- [YOUR INSTRUCTIONS] What you give back should match the listing word for word.

- [DATA BELOW]

*** Block opens ***

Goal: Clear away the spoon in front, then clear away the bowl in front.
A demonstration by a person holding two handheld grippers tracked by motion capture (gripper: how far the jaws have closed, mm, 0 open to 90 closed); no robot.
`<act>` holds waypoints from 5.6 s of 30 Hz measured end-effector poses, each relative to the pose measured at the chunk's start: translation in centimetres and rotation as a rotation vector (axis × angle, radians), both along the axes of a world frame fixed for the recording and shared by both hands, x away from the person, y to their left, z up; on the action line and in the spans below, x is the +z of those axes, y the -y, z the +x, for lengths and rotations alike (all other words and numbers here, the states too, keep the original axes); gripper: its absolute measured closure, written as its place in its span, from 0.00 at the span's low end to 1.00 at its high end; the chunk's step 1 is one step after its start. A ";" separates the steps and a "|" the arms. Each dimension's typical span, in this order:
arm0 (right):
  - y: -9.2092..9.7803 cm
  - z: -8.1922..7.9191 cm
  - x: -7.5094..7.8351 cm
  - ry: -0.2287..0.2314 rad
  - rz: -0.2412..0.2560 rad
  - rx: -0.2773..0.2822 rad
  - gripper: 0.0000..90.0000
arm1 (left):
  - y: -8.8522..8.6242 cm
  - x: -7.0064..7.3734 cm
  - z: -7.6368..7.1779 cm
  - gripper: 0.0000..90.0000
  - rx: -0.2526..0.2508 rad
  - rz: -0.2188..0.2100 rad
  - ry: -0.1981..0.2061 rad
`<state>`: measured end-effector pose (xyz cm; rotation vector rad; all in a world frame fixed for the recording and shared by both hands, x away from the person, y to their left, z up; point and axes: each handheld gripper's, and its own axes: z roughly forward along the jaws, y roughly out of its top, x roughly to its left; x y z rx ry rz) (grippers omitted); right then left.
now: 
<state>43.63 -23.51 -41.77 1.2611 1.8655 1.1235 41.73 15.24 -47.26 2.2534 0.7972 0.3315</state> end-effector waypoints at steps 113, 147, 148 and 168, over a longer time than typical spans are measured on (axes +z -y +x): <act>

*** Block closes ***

- [ANSWER BELOW]
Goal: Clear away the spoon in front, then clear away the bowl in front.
A demonstration by a person holding two handheld grippers tracked by motion capture (gripper: how far the jaws have closed, mm, 0 open to 90 closed); no robot.
`<act>` holds waypoints from 5.6 s of 30 Hz measured end-effector poses, each relative to the pose measured at the chunk's start: translation in centimetres and rotation as a rotation vector (axis × angle, radians), both along the axes of a world frame fixed for the recording and shared by both hands, x away from the person, y to their left, z up; on the action line and in the spans below, x is the +z of those axes, y the -y, z the +x, for lengths and rotations alike (all other words and numbers here, the states too, keep the original axes); gripper: its absolute measured closure, written as its place in its span, from 0.00 at the span's low end to 1.00 at its high end; the chunk's step 1 is one step after its start. A ";" separates the steps and a "|" the arms. Each dimension's typical span, in this order:
arm0 (right):
  - y: -9.2092..9.7803 cm
  - z: -8.1922..7.9191 cm
  - x: -7.5094..7.8351 cm
  - ry: -0.2287..0.2314 rad
  - rz: -0.2412..0.2560 rad
  - rx: -0.2773..0.2822 rad
  - gripper: 0.0000..90.0000
arm1 (left):
  - y: -8.8522..8.6242 cm
  - x: -7.0064..7.3734 cm
  - z: -7.6368..7.1779 cm
  - gripper: 0.0000..90.0000
  - rx: -0.2526..0.2508 rad
  - rz: -0.2188..0.2100 rad
  - ry: -0.1981..0.2061 rad
`<state>`: measured end-effector pose (xyz cm; rotation vector rad; all in a world frame fixed for the recording and shared by both hands, x away from the person, y to their left, z up; point and axes: each handheld gripper's, and its own axes: z roughly forward along the jaws, y roughly out of its top, x roughly to its left; x y z rx ry rz) (grippers omitted); right then left.
now: 
<state>43.63 -23.51 -41.77 1.2611 1.8655 1.1235 41.73 15.24 -47.26 2.2534 0.7972 0.3315</state> end-effector waypoints at steps 113, 147, 148 and 168, over a longer time than typical spans are measured on (axes +z -y +x): <act>

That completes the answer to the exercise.